*Problem to solve*: The material below holds pictures, which are to be left out; copy exactly the lines from the one with "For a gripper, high" through the one with "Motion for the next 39".

(Material to process begins)

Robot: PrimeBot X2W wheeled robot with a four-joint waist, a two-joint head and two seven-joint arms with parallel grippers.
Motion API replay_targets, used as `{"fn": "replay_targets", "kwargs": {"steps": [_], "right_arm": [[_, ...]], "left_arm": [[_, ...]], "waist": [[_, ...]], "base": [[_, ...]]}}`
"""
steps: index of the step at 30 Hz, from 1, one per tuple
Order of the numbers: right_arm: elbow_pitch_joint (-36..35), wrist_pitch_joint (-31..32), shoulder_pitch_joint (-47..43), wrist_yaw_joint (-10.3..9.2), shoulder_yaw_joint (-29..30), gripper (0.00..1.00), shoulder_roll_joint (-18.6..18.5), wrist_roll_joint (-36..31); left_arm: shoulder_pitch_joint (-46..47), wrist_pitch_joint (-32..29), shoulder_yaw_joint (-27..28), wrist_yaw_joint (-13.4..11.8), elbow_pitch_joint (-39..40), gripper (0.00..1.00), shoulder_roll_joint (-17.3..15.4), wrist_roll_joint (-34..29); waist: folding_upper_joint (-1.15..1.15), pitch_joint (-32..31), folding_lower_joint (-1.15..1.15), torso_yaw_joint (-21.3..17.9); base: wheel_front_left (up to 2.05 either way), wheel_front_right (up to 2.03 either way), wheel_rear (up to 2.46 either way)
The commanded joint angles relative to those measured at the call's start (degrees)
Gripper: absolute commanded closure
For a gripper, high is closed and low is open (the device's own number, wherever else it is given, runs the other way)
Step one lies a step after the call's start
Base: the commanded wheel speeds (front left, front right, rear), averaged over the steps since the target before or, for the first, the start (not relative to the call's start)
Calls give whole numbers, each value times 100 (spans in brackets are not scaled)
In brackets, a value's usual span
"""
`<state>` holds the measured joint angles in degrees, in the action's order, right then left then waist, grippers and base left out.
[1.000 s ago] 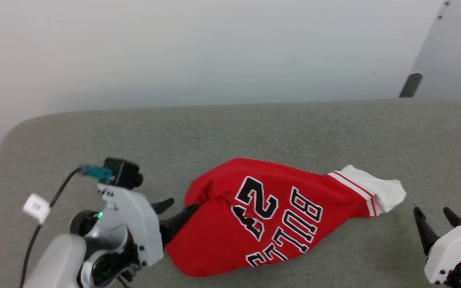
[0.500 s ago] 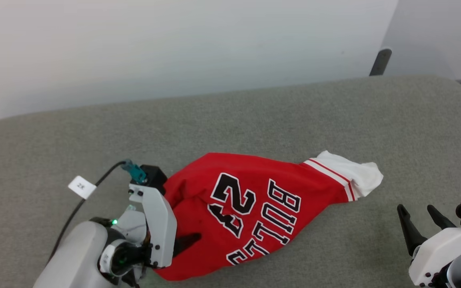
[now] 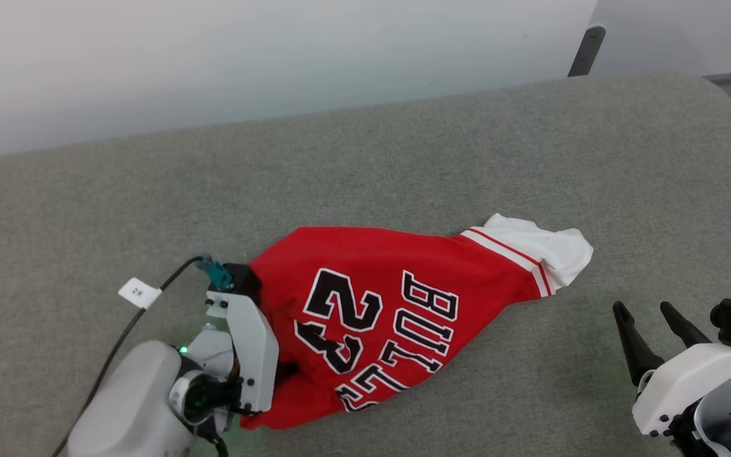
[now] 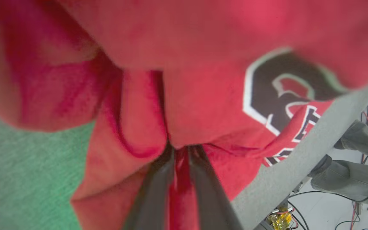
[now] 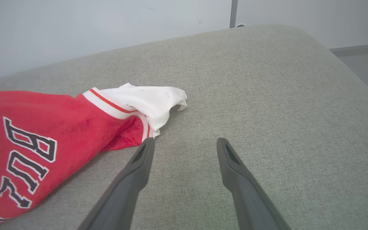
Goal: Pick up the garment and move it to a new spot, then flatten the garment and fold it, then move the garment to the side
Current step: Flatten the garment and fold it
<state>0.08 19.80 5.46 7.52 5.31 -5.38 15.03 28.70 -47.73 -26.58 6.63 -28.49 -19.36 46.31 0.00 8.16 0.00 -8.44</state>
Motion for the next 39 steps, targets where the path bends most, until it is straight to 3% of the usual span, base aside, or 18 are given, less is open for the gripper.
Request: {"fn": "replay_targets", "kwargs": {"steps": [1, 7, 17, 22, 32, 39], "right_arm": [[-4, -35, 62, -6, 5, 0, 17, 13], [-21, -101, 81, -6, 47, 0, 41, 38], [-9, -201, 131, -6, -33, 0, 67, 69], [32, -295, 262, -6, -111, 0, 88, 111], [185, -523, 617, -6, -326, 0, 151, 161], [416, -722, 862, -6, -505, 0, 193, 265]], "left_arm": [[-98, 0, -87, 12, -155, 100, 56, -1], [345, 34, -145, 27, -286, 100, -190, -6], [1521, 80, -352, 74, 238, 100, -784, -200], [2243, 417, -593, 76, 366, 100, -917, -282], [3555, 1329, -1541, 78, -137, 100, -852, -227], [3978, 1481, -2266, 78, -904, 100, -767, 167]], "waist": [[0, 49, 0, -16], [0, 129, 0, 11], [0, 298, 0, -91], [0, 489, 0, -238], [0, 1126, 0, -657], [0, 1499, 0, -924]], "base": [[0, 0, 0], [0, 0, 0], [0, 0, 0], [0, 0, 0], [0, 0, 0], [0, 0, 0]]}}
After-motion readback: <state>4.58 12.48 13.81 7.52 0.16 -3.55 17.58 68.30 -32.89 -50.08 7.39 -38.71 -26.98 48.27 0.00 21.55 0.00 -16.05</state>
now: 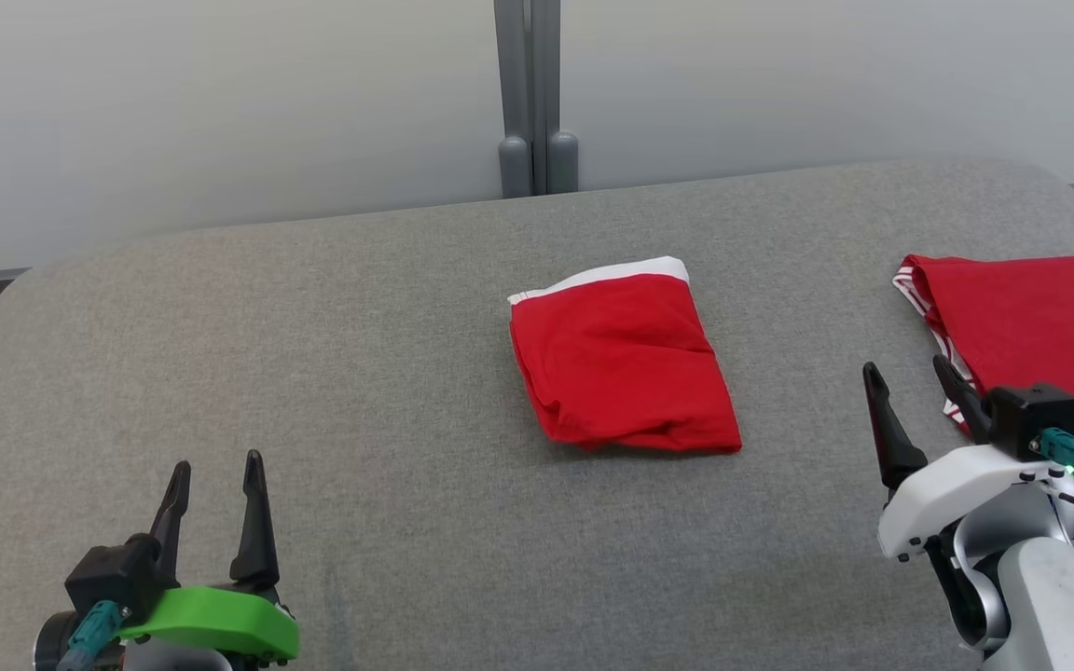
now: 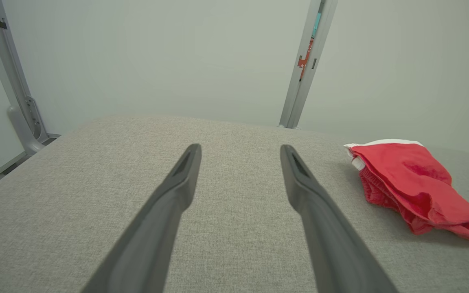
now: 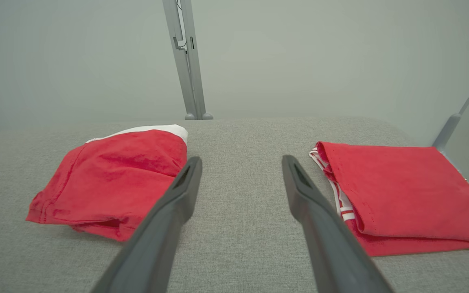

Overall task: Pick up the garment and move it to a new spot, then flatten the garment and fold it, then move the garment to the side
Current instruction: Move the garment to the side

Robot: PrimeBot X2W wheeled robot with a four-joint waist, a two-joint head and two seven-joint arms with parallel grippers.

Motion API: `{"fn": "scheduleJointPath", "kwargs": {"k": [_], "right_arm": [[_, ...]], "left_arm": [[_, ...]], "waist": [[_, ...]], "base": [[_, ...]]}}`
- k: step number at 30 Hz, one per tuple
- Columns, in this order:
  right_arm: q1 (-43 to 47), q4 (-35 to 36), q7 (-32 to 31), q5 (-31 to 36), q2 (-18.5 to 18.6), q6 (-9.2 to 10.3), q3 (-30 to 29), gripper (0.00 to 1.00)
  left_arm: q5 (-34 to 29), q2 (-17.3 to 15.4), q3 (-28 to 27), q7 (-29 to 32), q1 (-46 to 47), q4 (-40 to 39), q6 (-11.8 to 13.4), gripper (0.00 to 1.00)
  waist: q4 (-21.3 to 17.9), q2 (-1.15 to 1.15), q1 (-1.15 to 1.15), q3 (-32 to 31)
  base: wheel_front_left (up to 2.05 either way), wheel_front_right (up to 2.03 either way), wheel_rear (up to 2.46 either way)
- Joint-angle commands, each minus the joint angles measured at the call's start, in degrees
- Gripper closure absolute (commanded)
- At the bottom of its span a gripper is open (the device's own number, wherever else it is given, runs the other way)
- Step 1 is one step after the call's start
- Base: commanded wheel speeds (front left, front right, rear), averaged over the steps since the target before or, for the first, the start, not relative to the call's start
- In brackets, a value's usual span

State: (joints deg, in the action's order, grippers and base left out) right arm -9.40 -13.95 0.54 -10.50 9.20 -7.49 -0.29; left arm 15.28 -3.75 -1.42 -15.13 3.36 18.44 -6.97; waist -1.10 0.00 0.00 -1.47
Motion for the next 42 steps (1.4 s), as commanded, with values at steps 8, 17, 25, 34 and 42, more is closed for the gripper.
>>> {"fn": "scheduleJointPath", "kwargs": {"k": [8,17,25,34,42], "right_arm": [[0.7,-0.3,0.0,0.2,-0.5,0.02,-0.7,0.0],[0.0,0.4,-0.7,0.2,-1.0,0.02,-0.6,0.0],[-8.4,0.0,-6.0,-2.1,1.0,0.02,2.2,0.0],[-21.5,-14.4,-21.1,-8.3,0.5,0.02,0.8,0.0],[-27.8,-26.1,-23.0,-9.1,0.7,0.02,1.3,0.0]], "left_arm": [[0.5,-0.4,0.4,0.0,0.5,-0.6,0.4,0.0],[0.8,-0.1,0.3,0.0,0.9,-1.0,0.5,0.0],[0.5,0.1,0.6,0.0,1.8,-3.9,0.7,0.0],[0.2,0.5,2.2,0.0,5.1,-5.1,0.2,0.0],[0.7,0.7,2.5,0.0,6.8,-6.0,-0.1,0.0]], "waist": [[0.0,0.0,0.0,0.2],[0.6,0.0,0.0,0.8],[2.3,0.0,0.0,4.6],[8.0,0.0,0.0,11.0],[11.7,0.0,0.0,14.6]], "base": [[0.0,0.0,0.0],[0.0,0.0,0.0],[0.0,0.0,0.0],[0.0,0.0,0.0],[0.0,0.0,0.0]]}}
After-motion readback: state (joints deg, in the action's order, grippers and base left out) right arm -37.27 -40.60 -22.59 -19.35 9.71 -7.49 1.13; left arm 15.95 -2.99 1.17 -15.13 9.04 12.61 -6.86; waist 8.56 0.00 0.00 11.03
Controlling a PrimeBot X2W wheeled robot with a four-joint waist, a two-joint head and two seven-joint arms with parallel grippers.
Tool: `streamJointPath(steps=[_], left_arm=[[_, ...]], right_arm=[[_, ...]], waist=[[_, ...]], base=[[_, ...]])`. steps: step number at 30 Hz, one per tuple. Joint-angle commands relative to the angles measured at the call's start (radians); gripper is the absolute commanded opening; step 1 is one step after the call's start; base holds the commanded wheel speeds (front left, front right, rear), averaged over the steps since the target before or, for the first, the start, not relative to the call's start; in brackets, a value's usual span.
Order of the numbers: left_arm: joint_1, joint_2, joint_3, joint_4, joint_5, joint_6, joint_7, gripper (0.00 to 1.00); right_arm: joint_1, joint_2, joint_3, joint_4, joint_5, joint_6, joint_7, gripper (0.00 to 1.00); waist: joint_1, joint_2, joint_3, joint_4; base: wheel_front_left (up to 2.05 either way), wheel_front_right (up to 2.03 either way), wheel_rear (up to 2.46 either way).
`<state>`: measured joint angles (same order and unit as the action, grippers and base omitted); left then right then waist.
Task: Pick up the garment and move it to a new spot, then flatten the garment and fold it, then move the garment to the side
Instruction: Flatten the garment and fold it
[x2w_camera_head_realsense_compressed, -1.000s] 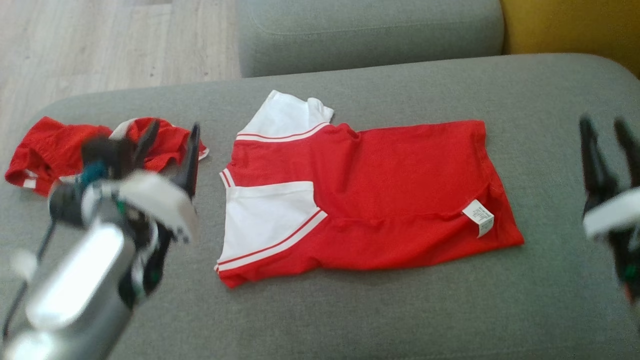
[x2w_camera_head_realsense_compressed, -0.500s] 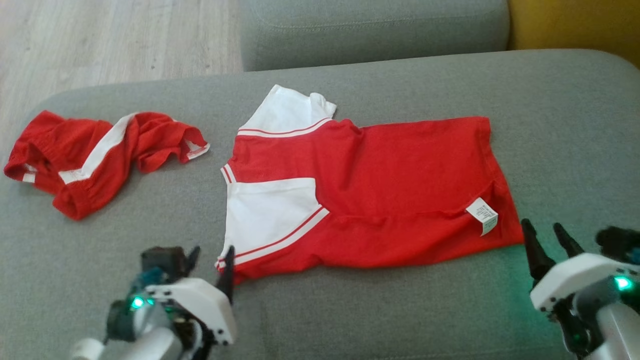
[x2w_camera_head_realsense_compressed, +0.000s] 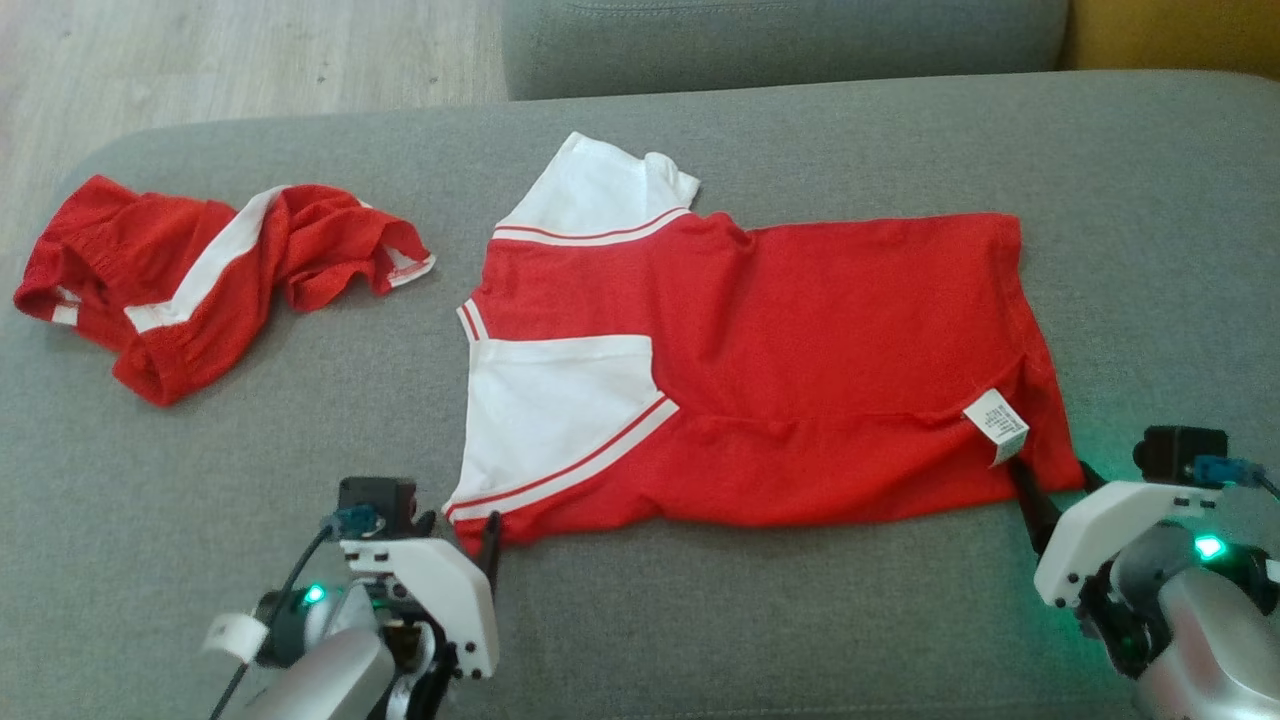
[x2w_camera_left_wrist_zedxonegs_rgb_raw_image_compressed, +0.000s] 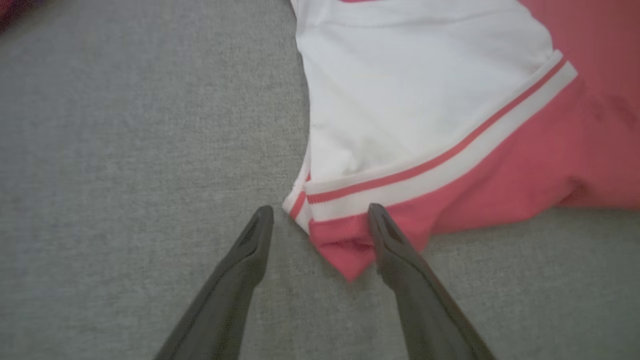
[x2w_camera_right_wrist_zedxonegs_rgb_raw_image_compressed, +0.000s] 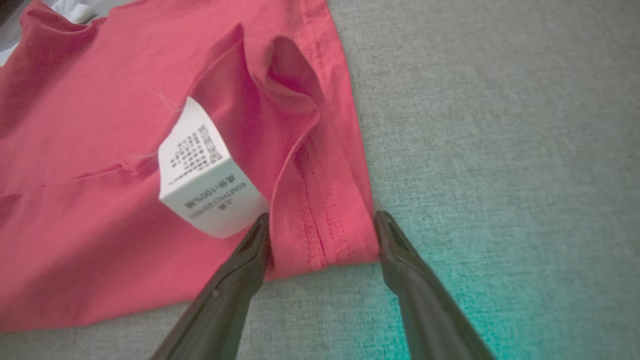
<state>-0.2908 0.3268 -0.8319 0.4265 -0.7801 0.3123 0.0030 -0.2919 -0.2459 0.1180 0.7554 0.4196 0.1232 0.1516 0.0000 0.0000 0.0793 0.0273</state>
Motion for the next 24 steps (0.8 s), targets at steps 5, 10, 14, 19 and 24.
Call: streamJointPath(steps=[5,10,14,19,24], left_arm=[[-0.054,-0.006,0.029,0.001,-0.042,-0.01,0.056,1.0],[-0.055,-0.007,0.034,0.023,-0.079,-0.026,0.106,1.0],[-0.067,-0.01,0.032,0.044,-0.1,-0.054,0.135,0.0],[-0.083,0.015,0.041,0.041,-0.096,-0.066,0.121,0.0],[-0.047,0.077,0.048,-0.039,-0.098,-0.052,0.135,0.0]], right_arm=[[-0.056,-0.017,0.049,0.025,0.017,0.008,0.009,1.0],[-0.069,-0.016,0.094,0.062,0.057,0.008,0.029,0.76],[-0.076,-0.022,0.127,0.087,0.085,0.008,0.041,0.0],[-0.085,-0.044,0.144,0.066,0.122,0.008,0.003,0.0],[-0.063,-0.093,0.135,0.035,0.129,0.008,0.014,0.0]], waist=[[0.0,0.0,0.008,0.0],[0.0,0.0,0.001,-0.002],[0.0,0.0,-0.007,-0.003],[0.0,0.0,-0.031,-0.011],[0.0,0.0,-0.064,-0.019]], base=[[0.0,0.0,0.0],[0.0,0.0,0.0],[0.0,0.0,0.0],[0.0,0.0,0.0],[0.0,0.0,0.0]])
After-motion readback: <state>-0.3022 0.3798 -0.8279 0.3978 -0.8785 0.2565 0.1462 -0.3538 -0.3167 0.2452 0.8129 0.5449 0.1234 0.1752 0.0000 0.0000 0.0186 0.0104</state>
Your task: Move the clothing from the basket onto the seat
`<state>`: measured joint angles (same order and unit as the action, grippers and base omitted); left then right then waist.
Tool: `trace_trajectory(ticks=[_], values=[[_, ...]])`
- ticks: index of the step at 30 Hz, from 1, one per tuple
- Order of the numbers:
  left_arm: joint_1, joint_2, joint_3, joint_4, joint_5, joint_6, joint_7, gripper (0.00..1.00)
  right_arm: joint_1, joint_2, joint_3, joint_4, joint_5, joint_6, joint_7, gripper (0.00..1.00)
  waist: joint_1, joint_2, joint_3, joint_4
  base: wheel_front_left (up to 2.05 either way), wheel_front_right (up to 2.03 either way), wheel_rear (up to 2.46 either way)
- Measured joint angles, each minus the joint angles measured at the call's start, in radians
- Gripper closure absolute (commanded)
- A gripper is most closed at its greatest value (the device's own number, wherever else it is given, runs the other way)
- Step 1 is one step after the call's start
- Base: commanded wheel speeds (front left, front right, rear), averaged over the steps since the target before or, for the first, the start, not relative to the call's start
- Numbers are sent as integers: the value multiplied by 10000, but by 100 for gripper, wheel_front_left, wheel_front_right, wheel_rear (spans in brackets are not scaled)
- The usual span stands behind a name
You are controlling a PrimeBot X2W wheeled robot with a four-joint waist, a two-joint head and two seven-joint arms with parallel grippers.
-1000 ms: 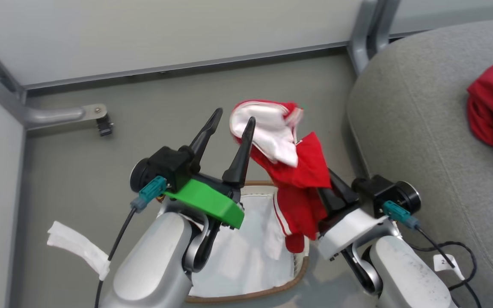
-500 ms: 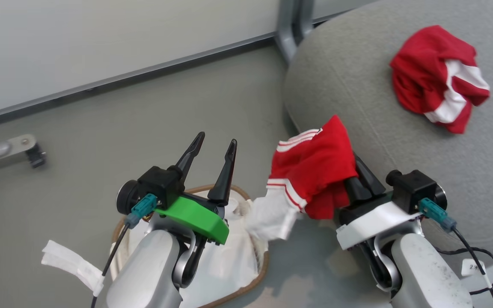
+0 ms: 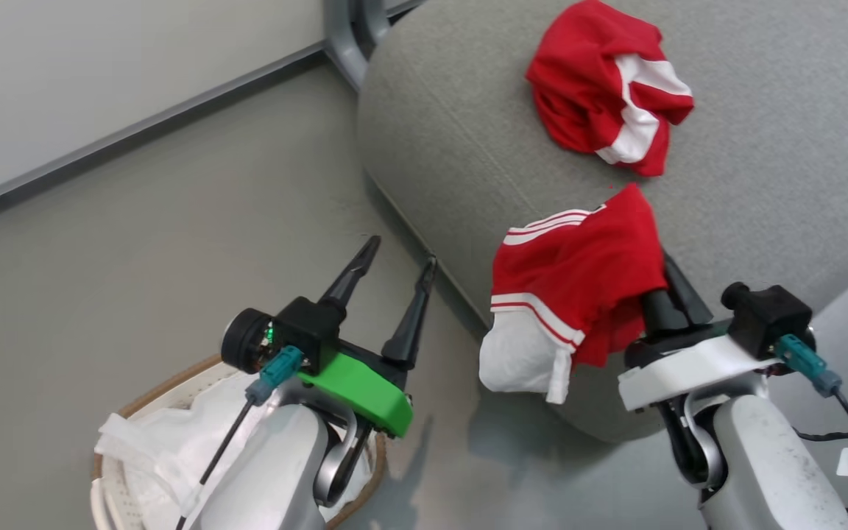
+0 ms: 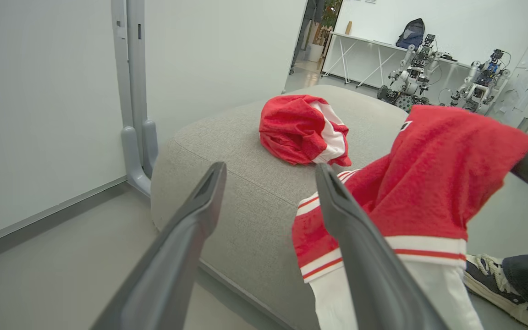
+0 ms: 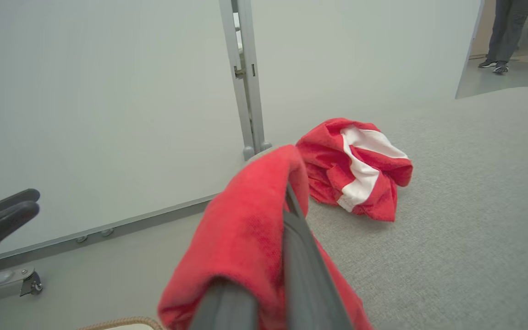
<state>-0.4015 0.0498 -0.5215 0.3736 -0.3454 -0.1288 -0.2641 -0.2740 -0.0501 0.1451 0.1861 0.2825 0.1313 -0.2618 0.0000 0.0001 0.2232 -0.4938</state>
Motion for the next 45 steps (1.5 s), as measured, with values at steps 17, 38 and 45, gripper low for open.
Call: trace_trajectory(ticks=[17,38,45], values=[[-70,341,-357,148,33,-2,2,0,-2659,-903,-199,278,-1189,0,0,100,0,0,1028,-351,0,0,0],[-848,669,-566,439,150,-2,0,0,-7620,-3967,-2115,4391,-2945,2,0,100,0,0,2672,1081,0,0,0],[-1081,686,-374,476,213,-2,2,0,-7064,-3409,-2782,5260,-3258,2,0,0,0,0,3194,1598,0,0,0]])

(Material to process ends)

*Answer for this exercise*:
For a gripper, high is closed and low is open (the device's own number, wherever else it is given, runs the other way)
Step one lies a step after the call's start
Base: the commanded wheel speeds (front left, front right, rear), averaged over the steps since the target before or, for the first, the start (not relative to the call's start)
Calls give whole numbers, each value times 100 (spans in brackets are not scaled)
In brackets, a value's usual span
"""
`<state>` holds the measured joint angles in degrees, in the action's order, right then left then waist, grippers and base left out.
[1.000 s ago] 
[0.500 s ago] 
[now] 
[now] 
[now] 
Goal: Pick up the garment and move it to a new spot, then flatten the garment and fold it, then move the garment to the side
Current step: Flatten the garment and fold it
<state>0.08 19.80 5.46 7.52 5.31 -5.38 15.03 28.70 -47.73 -26.58 6.63 -28.49 -19.36 46.31 0.00 8.16 0.00 -8.44</state>
Motion for the next 39 steps, targets where the path bends most, until it is straight to 3% of the usual span, base aside, or 18 are given, less is open for the gripper.

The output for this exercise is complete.